I’ve heard many different meanings of leadership in the context of California emissions targets:

  1. Showing that the regulations and cap & trade market are logistically feasible, and developing implementation models that could be adopted at national and international levels
  2. Showing that people are willing to sacrifice or change their way of life to fight climate change
  3. Showing that people won’t have to sacrifice because reducing GHGs will improve the economy
  4. Recognizing that someone has to move first to start a worldwide movement to reduce GHGs

There is something to each of these arguments (well, maybe not #3. Most economists think addressing climate change will be a small drag on the economy—if you don’t count the worldwide economic value of averting climate change).

But it’s 2014 now.  The U.S. is further from adopting a price on GHG emissions than it was in 2006.  Fewer members of Congress than 8 years ago even believe climate change is a problem.  The three largest market mechanisms for reducing GHGs (California’s cap-and-trade, the EU-ETS, and the eastern U.S. RGGI program for utility emissions) all have very low prices that are doing little to change the course of emissions.

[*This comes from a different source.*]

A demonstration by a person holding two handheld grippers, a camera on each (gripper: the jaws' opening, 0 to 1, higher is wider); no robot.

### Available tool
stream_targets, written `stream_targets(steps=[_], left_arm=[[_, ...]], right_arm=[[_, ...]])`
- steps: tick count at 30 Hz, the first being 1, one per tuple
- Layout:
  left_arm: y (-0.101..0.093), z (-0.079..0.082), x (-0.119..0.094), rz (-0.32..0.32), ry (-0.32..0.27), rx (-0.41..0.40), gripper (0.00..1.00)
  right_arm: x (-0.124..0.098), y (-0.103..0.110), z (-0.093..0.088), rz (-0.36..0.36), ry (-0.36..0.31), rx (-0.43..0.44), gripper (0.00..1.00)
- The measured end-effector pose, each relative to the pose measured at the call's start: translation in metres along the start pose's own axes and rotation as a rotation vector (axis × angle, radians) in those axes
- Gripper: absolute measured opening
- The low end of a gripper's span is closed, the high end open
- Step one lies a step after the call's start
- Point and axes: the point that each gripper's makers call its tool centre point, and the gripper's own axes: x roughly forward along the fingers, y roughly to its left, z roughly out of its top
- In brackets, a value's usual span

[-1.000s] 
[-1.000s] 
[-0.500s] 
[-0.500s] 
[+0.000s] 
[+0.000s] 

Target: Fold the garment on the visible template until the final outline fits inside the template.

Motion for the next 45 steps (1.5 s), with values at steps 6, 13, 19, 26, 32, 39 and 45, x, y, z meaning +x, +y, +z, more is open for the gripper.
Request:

For these reasons, I think it’s time to have a frank review of California’s climate policy.  We need to refocus on how California can realistically contribute to solving the problem of global climate change.  Reaching emissions targets for California may be part of that strategy, but that should not be the singular or even the primary goal.

The primary goal of California climate policy should be to invent and develop the technologies that can replace fossil fuels, allowing the poorer nations of the world – where most of the world’s population lives – to achieve low-carbon economic growth.  If we can do that, we can avert the fundamental risk of climate change.  If we don’t do that, reducing California’s carbon footprint won’t matter.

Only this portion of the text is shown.